Thoughtsteal can also randomly assist. But this small package is only intended to get him to 10, not to some mega size. Twilight Darkmender and Twin Emperor Vek’lor are included, so getting to 10 is important. Getting anything past 10 on him is not crucial.
Rationale: I have heard those who say it ''feels bad" to play a C’thun for anything less than the outright win, but unless you are playing around something like Entomb or Gang Up, in what Hearthstone multiverse does playing any X/X that deals X damage for 10 (and the sum of the three Xs is always => 18) not represent amazing value? Even in the rare situation where you might feel forced to play it before it hits 10, its still great value, especially if you have board presence to set it up or clean up after it.
Life Gain
Twilight Darkmender and Reno Jackson are the main fast healing. Thoughtsteal and Jeweled Scarab can occasionally help out, but that’s not really the plan.
Youthful Brewmaster is useful in the deck for bouncing either of the above, as well as many of the other cards. But don't be afraid to play it on curve if you have no better options.

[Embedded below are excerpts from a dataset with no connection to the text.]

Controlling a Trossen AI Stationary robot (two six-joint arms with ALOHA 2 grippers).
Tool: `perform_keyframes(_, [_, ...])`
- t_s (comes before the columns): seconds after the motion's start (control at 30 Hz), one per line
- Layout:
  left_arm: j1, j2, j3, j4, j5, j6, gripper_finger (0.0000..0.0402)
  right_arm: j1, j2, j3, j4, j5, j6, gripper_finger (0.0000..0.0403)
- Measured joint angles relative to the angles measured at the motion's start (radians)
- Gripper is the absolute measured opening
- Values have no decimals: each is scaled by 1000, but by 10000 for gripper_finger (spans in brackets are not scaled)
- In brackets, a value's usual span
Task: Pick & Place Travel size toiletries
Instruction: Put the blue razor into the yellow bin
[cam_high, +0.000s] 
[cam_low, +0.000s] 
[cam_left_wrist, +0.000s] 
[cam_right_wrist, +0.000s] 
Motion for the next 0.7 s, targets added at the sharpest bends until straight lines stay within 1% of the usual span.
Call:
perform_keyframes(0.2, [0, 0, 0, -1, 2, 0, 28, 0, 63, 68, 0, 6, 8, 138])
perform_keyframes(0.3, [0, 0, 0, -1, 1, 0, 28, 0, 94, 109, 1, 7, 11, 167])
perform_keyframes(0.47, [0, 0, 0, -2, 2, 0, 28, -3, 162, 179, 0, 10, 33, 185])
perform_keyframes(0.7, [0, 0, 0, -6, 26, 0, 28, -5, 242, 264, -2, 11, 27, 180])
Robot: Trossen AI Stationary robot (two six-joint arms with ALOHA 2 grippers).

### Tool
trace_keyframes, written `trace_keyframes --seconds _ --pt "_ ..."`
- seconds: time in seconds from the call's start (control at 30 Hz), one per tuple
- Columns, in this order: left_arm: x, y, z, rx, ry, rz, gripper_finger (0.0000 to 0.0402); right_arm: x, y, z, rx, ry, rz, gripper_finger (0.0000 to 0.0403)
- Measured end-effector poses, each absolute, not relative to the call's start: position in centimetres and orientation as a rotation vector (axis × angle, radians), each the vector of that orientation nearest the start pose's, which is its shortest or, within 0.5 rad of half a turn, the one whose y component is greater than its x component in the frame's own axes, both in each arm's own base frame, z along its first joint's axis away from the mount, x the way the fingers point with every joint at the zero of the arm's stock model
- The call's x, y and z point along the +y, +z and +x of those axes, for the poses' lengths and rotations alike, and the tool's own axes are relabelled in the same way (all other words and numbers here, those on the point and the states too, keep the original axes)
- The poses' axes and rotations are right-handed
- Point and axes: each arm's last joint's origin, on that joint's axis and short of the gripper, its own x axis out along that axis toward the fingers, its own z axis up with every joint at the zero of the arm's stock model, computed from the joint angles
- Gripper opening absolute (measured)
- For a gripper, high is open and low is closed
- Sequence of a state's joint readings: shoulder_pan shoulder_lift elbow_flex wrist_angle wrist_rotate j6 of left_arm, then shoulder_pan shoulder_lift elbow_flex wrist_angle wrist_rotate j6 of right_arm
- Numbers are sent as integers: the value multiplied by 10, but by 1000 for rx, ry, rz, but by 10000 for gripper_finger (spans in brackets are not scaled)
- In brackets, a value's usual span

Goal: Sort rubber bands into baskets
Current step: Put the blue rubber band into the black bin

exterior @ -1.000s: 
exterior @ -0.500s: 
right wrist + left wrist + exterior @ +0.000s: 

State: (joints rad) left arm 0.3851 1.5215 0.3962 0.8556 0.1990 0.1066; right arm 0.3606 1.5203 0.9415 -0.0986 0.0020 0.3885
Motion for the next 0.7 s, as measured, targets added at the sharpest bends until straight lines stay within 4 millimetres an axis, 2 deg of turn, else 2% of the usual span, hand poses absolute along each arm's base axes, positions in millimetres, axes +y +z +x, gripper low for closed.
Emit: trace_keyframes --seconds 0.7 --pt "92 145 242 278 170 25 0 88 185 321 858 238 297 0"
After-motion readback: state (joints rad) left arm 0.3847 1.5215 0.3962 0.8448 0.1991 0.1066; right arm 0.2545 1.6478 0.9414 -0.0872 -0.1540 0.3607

Like the Blood Knight, it is intended to help with early board presence if that is when you have it available, regardless of losing its battlecry.
Note, while the deck has no greedy duplicates, stay frosty when others play Excavated Evil, as it can rob you of the chance to Reno. By the same token, be aware you can use yours against other Priests the same way.
Removal
Besides the three spot removal spells (Shadow Word: Pain, Shadow Word: Death, and Entomb) there are a couple creature based spot removals. The Disciple of C'Thun and Argent Horserider crossover from the other two packages to act as direct damage.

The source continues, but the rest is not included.